①引物長(zhǎng)度： 15-30bp，常用為20bp左右。

②引物擴(kuò)增跨度： 以200-500bp為宜，特定條件下可擴(kuò)增長(zhǎng)至10kb的片段。

③引物堿基：G+C含量以40-60%為宜，G+C太少擴(kuò)增效果不佳，G+C過(guò)多易出現(xiàn)非特異條帶。ATGC*隨機(jī)分布，避免5個(gè)以上的嘌呤或嘧啶核苷酸的成串排列。

④避免引物內(nèi)部出現(xiàn)二級(jí)結(jié)構(gòu)，避免兩條引物間互補(bǔ)，特別是3'端的互補(bǔ)，否則會(huì)形成引物二聚體，產(chǎn)生非特異的擴(kuò)增條帶。

⑤引物3'端的堿基，特別是最末及倒數(shù)第二個(gè)堿基，應(yīng)嚴(yán)格要求配對(duì)，以避免因末端堿基不配對(duì)而導(dǎo)致PCR失敗。

⑥引物中有或能加上合適的酶切位點(diǎn)， 被擴(kuò)增的靶序列*有適宜的酶切位點(diǎn)， 這對(duì)酶切分析或分子*很有好處。
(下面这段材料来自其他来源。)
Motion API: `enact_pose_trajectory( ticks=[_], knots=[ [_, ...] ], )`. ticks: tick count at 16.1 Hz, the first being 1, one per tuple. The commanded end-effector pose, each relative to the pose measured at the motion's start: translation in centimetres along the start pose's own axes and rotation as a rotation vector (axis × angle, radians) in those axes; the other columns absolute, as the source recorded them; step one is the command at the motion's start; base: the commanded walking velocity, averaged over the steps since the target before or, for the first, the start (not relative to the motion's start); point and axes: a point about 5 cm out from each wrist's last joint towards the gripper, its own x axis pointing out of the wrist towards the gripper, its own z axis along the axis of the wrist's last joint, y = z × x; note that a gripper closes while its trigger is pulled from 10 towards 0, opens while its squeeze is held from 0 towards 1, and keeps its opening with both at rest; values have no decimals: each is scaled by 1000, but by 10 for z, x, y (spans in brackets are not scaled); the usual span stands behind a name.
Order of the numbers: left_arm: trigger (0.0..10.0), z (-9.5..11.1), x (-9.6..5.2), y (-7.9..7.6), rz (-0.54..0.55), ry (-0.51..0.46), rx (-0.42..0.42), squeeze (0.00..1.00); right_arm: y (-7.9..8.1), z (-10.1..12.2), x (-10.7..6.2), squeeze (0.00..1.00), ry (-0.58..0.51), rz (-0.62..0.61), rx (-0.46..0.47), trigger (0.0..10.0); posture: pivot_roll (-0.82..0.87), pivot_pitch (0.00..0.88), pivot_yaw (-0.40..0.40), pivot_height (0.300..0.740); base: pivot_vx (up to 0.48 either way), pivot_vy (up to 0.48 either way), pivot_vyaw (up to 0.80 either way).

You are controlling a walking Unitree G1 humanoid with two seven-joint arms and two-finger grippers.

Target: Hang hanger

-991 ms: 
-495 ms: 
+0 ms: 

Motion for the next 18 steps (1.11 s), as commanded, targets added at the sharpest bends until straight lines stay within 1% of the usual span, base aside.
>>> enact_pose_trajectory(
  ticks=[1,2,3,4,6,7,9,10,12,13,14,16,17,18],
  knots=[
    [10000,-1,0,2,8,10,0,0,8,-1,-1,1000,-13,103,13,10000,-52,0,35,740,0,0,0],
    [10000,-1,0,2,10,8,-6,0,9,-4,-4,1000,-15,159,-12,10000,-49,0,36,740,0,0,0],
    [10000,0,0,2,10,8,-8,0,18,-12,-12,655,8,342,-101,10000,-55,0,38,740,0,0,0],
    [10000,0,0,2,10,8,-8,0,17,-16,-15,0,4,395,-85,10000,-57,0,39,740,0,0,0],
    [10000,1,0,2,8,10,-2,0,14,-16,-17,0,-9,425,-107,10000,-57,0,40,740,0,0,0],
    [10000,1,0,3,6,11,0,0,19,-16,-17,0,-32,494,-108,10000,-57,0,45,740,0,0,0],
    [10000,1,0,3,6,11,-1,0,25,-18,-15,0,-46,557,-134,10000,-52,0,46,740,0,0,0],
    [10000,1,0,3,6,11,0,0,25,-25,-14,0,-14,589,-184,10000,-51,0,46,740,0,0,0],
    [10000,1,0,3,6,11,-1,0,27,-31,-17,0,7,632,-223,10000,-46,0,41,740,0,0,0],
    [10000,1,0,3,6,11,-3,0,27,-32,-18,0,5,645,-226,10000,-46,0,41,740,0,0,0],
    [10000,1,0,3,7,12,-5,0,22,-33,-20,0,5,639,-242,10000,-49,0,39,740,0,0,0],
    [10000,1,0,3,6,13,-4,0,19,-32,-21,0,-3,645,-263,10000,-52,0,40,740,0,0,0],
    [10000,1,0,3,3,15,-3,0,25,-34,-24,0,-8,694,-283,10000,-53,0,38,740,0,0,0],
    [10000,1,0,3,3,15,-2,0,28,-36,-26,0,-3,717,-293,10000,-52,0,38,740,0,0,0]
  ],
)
⑦引物的特異性：引物應(yīng)與核酸序列數(shù)據(jù)庫(kù)的其它序列無(wú)明顯同源性。

引物量：每條引物的濃度0.1～1umol或10～100pmol，以*引物量產(chǎn)生所需要的結(jié)果為好，引物濃度偏高會(huì)引起錯(cuò)配和非特異性擴(kuò)增，且可增加引物之間形成二聚體的機(jī)會(huì)。